WHAT THE TASK ASKS: The records below must be retyped exactly.

-- Opening Marker --

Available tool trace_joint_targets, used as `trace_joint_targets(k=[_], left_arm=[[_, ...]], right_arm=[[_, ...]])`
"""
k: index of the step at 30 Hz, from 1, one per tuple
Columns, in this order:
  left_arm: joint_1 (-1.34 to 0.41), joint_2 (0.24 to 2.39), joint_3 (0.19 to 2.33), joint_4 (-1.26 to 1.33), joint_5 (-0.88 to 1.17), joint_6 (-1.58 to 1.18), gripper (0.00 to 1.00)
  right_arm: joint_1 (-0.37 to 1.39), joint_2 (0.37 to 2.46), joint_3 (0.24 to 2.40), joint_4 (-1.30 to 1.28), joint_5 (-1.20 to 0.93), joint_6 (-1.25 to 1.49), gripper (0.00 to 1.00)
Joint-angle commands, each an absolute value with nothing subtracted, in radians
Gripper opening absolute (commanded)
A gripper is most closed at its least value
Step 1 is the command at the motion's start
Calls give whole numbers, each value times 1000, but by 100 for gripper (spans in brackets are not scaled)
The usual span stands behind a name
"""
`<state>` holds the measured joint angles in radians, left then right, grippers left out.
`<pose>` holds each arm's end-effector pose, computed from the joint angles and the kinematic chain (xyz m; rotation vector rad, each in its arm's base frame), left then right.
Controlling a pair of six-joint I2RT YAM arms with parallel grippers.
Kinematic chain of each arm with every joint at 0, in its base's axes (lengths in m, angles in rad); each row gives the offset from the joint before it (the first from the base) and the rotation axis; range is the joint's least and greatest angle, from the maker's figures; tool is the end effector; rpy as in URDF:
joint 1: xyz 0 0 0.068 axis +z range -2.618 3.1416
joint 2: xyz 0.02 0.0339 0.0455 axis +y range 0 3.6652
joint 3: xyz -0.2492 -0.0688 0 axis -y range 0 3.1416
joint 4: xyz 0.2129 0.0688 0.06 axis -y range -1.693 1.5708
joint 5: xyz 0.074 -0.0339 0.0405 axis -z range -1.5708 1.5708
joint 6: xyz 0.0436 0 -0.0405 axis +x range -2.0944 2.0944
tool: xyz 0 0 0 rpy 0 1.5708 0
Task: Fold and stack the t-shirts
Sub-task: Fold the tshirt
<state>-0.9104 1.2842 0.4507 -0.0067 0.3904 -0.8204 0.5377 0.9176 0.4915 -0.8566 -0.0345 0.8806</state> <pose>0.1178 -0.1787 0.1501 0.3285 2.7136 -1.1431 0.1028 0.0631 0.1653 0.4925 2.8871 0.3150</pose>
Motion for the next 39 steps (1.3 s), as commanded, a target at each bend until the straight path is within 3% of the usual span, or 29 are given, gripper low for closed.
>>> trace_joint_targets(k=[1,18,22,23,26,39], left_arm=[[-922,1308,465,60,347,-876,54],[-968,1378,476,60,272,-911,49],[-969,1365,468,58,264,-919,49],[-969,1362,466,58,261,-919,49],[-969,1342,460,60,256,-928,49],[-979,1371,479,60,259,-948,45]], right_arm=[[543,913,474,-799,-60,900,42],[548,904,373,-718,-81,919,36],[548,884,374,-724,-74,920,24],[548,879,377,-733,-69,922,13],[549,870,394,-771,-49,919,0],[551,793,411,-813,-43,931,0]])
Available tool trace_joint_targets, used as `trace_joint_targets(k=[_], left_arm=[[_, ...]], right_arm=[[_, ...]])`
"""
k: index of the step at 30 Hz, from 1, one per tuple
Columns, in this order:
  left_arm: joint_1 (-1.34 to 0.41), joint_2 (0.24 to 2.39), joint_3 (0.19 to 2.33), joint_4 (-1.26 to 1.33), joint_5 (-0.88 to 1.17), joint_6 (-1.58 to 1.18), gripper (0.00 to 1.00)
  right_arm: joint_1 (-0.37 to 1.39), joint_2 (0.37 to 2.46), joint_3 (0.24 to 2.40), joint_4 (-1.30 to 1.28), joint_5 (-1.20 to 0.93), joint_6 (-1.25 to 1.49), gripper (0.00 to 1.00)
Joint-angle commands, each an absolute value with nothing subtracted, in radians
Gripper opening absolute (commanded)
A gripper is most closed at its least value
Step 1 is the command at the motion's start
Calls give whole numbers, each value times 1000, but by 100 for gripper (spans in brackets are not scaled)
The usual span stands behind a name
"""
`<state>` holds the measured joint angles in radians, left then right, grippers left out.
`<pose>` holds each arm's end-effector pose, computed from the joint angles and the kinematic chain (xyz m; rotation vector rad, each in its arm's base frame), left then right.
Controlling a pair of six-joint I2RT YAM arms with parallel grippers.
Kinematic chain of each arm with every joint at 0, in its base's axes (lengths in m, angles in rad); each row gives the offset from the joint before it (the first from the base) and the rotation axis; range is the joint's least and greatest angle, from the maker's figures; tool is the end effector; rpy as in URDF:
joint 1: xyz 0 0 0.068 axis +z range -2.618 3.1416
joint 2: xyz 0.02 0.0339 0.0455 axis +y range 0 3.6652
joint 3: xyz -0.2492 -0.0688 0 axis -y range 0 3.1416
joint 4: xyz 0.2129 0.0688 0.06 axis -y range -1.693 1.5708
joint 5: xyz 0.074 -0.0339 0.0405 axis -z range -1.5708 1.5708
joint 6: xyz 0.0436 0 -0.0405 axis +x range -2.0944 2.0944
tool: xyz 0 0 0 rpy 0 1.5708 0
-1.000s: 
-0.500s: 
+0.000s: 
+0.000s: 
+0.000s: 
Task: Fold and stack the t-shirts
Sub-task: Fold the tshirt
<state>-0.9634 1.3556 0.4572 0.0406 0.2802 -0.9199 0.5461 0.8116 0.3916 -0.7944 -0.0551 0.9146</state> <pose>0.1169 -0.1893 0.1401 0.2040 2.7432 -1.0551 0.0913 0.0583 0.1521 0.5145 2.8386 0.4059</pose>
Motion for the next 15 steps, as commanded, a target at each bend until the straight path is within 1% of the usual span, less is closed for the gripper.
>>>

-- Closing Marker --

ANSWER TO THIS PROBLEM:
Available tool trace_joint_targets, used as `trace_joint_targets(k=[_], left_arm=[[_, ...]], right_arm=[[_, ...]])`
"""
k: index of the step at 30 Hz, from 1, one per tuple
Columns, in this order:
  left_arm: joint_1 (-1.34 to 0.41), joint_2 (0.24 to 2.39), joint_3 (0.19 to 2.33), joint_4 (-1.26 to 1.33), joint_5 (-0.88 to 1.17), joint_6 (-1.58 to 1.18), gripper (0.00 to 1.00)
  right_arm: joint_1 (-0.37 to 1.39), joint_2 (0.37 to 2.46), joint_3 (0.24 to 2.40), joint_4 (-1.30 to 1.28), joint_5 (-1.20 to 0.93), joint_6 (-1.25 to 1.49), gripper (0.00 to 1.00)
Joint-angle commands, each an absolute value with nothing subtracted, in radians
Gripper opening absolute (commanded)
A gripper is most closed at its least value
Step 1 is the command at the motion's start
Calls give whole numbers, each value times 1000, but by 100 for gripper (spans in brackets are not scaled)
The usual span stands behind a name
"""
`<state>` holds the measured joint angles in radians, left then right, grippers left out.
`<pose>` holds each arm's end-effector pose, computed from the joint angles and the kinematic chain (xyz m; rotation vector rad, each in its arm's base frame), left then right.
Controlling a pair of six-joint I2RT YAM arms with parallel grippers.
Kinematic chain of each arm with every joint at 0, in its base's axes (lengths in m, angles in rad); each row gives the offset from the joint before it (the first from the base) and the rotation axis; range is the joint's least and greatest angle, from the maker's figures; tool is the end effector; rpy as in URDF:
joint 1: xyz 0 0 0.068 axis +z range -2.618 3.1416
joint 2: xyz 0.02 0.0339 0.0455 axis +y range 0 3.6652
joint 3: xyz -0.2492 -0.0688 0 axis -y range 0 3.1416
joint 4: xyz 0.2129 0.0688 0.06 axis -y range -1.693 1.5708
joint 5: xyz 0.074 -0.0339 0.0405 axis -z range -1.5708 1.5708
joint 6: xyz 0.0436 0 -0.0405 axis +x range -2.0944 2.0944
tool: xyz 0 0 0 rpy 0 1.5708 0
Task: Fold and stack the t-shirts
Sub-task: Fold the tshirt
<state>-0.9104 1.2842 0.4507 -0.0067 0.3904 -0.8204 0.5377 0.9176 0.4915 -0.8566 -0.0345 0.8806</state> <pose>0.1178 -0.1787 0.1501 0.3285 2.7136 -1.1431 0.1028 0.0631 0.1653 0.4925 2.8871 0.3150</pose>
Motion for the next 39 steps (1.3 s), as commanded, a target at each bend until the straight path is within 3% of the usual span, or 29 are given, gripper low for closed.
>>> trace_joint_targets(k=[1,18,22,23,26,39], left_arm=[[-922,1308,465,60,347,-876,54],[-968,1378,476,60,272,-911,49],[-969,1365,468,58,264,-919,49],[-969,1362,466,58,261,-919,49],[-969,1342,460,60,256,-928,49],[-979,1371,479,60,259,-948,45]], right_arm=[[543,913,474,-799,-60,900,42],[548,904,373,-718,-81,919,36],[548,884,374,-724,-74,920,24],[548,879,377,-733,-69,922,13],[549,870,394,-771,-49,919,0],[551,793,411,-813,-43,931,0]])
Available tool trace_joint_targets, used as `trace_joint_targets(k=[_], left_arm=[[_, ...]], right_arm=[[_, ...]])`
"""
k: index of the step at 30 Hz, from 1, one per tuple
Columns, in this order:
  left_arm: joint_1 (-1.34 to 0.41), joint_2 (0.24 to 2.39), joint_3 (0.19 to 2.33), joint_4 (-1.26 to 1.33), joint_5 (-0.88 to 1.17), joint_6 (-1.58 to 1.18), gripper (0.00 to 1.00)
  right_arm: joint_1 (-0.37 to 1.39), joint_2 (0.37 to 2.46), joint_3 (0.24 to 2.40), joint_4 (-1.30 to 1.28), joint_5 (-1.20 to 0.93), joint_6 (-1.25 to 1.49), gripper (0.00 to 1.00)
Joint-angle commands, each an absolute value with nothing subtracted, in radians
Gripper opening absolute (commanded)
A gripper is most closed at its least value
Step 1 is the command at the motion's start
Calls give whole numbers, each value times 1000, but by 100 for gripper (spans in brackets are not scaled)
The usual span stands behind a name
"""
`<state>` holds the measured joint angles in radians, left then right, grippers left out.
`<pose>` holds each arm's end-effector pose, computed from the joint angles and the kinematic chain (xyz m; rotation vector rad, each in its arm's base frame), left then right.
Controlling a pair of six-joint I2RT YAM arms with parallel grippers.
Kinematic chain of each arm with every joint at 0, in its base's axes (lengths in m, angles in rad); each row gives the offset from the joint before it (the first from the base) and the rotation axis; range is the joint's least and greatest angle, from the maker's figures; tool is the end effector; rpy as in URDF:
joint 1: xyz 0 0 0.068 axis +z range -2.618 3.1416
joint 2: xyz 0.02 0.0339 0.0455 axis +y range 0 3.6652
joint 3: xyz -0.2492 -0.0688 0 axis -y range 0 3.1416
joint 4: xyz 0.2129 0.0688 0.06 axis -y range -1.693 1.5708
joint 5: xyz 0.074 -0.0339 0.0405 axis -z range -1.5708 1.5708
joint 6: xyz 0.0436 0 -0.0405 axis +x range -2.0944 2.0944
tool: xyz 0 0 0 rpy 0 1.5708 0
-1.000s: 
-0.500s: 
+0.000s: 
+0.000s: 
+0.000s: 
Task: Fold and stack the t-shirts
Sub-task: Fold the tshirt
<state>-0.9634 1.3556 0.4572 0.0406 0.2802 -0.9199 0.5461 0.8116 0.3916 -0.7944 -0.0551 0.9146</state> <pose>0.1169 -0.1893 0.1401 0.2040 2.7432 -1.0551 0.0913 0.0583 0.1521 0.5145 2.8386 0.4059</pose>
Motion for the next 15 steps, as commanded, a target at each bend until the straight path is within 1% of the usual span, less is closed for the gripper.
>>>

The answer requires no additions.